Maserati’s Folgore-generation connected vehicles generate telematics, OTA update, and usage data processed through Stellantis group cloud infrastructure 3. The specific data residency configuration and whether any vehicle data from Israeli-market Maserati vehicles is routed through Israeli cloud regions is not publicly documented and represents a residual evidence gap.
No public evidence identified of any contract, partnership, or service agreement between Maserati S.p.A. and the Israeli Ministry of Defence, Israel Defence Forces (IDF), Shin Bet, Mossad, or any Israeli intelligence or security agency. Maserati vehicles are civilian luxury automobiles with no publicly documented purpose-built military or intelligence application.
Maserati vehicles are sold through a dealer and distributor network in Israel, constituting standard commercial automotive sales activity 14. This is not a technology services relationship with Israeli state or security bodies and does not represent provision of surveillance, analytics, or dual-use technology capability.
No public evidence identified of Maserati’s commercial technology — including ADAS systems, connected-vehicle platforms, or telematics infrastructure — being deployed for military, intelligence, law enforcement surveillance, or population monitoring applications within Israel or occupied Palestinian territories.
No public evidence identified. Maserati is an automotive manufacturer and does not develop, sell, license, or maintain offensive cyber capabilities, digital weapons systems, or signals intelligence tools.
No public evidence identified of Maserati providing artificial intelligence, machine learning, computer vision, or autonomous decision-support systems to Israeli state, military, or security bodies in any form or configuration.
Maserati’s ADAS capabilities are built on Mobileye EyeQ chips and software (Israeli origin) 12, supplemented by Tier-1 sensor and processing suppliers including Continental and Bosch. These systems are civilian in purpose and specification. No public record exists of Maserati ADAS or autonomous-driving software being supplied to Israeli military or security forces in any purpose-built configuration, nor of any Stellantis group autonomous platform being tendered to Israeli defence programmes.

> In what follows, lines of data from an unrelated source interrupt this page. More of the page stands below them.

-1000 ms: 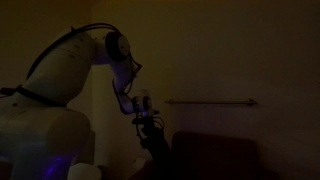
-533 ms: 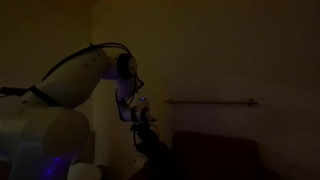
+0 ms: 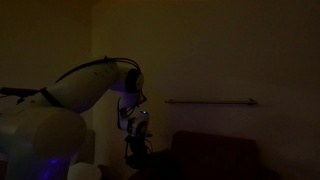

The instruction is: Use the towel to clean the left armrest of the chair

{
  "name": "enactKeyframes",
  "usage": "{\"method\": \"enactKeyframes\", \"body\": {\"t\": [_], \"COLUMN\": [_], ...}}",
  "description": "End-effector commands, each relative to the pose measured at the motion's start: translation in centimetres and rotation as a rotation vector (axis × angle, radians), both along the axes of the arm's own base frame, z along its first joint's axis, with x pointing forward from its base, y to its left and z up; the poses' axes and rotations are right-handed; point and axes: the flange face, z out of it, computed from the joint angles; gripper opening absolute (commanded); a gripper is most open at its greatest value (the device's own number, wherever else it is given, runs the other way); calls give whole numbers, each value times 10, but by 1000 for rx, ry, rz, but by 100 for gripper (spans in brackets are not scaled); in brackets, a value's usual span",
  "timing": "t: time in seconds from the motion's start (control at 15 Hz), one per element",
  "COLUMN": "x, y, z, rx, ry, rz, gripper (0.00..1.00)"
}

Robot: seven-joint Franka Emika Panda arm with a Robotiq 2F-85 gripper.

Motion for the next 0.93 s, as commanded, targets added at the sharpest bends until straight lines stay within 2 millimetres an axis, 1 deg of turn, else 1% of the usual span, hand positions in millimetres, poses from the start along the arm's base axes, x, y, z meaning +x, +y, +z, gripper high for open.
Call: {"method": "enactKeyframes", "body": {"t": [0.0, 0.2, 0.33, 0.47, 0.67, 0.8, 0.87], "x": [-41, -83, -112, -139, -164, -173, -173], "y": [-25, -45, -53, -58, -62, -65, -65], "z": [-5, -7, 0, 12, 40, 65, 80], "rx": [25, 13, 4, -6, -32, -60, -74], "ry": [110, 199, 246, 281, 305, 304, 300], "rz": [-45, -131, -171, -200, -211, -205, -204], "gripper": [6, 6, 6, 6, 6, 6, 6]}}
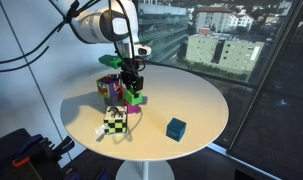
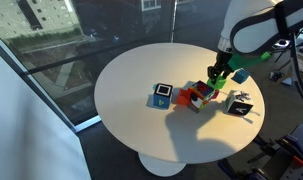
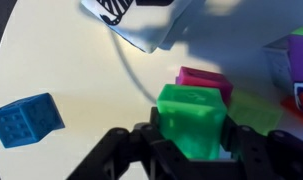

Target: Put the green building block on the table

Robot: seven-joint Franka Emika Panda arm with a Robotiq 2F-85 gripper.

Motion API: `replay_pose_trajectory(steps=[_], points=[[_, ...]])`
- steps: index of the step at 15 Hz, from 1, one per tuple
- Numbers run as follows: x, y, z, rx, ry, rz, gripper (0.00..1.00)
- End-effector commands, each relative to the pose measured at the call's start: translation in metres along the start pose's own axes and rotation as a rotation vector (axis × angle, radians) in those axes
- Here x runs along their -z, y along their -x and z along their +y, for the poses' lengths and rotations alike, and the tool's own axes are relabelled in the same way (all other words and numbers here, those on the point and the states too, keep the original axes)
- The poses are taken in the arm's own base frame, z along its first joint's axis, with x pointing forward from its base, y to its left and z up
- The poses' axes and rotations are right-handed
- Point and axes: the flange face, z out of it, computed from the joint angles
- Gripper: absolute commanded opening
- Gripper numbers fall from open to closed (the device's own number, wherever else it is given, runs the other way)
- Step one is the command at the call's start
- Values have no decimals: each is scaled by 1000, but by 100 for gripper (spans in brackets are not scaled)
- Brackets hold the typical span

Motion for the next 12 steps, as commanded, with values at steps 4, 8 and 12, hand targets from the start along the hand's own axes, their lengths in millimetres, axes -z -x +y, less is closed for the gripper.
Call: replay_pose_trajectory(steps=[4,8,12], points=[[17,-26,19,-91,15,43,30],[23,-32,29,-115,13,63,80],[27,-23,29,-84,19,49,100]])
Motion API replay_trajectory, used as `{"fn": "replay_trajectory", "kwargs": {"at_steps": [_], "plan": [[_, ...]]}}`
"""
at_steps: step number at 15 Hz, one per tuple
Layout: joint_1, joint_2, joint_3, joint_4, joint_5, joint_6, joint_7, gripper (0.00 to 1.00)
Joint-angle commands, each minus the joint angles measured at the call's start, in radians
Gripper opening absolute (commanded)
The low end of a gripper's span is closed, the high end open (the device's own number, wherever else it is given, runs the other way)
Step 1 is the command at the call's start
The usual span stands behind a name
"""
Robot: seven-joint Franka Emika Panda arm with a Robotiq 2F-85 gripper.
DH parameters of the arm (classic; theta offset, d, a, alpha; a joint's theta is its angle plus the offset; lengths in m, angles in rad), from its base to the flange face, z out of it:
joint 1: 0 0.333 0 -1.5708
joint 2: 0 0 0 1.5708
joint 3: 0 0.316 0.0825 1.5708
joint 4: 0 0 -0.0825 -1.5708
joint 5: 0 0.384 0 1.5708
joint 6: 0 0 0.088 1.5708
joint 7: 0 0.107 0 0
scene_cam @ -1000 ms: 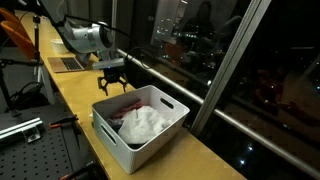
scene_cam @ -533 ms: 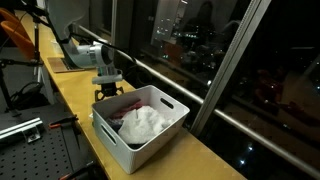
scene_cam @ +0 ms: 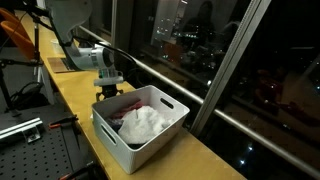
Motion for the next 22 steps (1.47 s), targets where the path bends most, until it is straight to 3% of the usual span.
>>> {"fn": "replay_trajectory", "kwargs": {"at_steps": [1, 6, 7, 16, 22], "plan": [[-0.007, 0.017, -0.005, 0.03, 0.015, 0.007, -0.02, 0.4], [-0.002, -0.023, -0.003, 0.017, 0.021, 0.003, 0.002, 0.04], [0.001, -0.04, -0.002, 0.011, 0.02, 0.001, 0.009, 0.01], [-0.002, -0.417, -0.002, -0.151, 0.021, 0.031, 0.194, 0.02], [-0.109, -0.673, -0.052, -0.289, 0.039, 0.068, 0.234, 0.02]]}}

No public evidence identified of Maserati AI or machine learning models being trained on civilian population data, intercepted communications, biometric databases, or surveillance-derived datasets from Israel or occupied Palestinian territories.
Maserati’s deployment of algorithmic systems — including OTA update decisioning, predictive maintenance analytics, and usage-based insurance data sharing — operates through the Stellantis group connected-vehicle platform 3. No Israeli state entity has been identified as a recipient or co-processor of this data from public sources.
No public evidence identified of Maserati S.p.A. operating research and development facilities, engineering offices, innovation laboratories, or accelerator programmes within Israel. Maserati’s primary engineering operations are concentrated in Modena, Italy, with design and styling studios also based in Italy 315. Stellantis group has no publicly documented dedicated R&D centre in Israel. Some Stellantis group technology scouting and startup engagement has taken place through automotive innovation programmes in Europe and North America, but no Israel-specific facility, programme, or technology scouting office has been publicly announced as of training cutoff.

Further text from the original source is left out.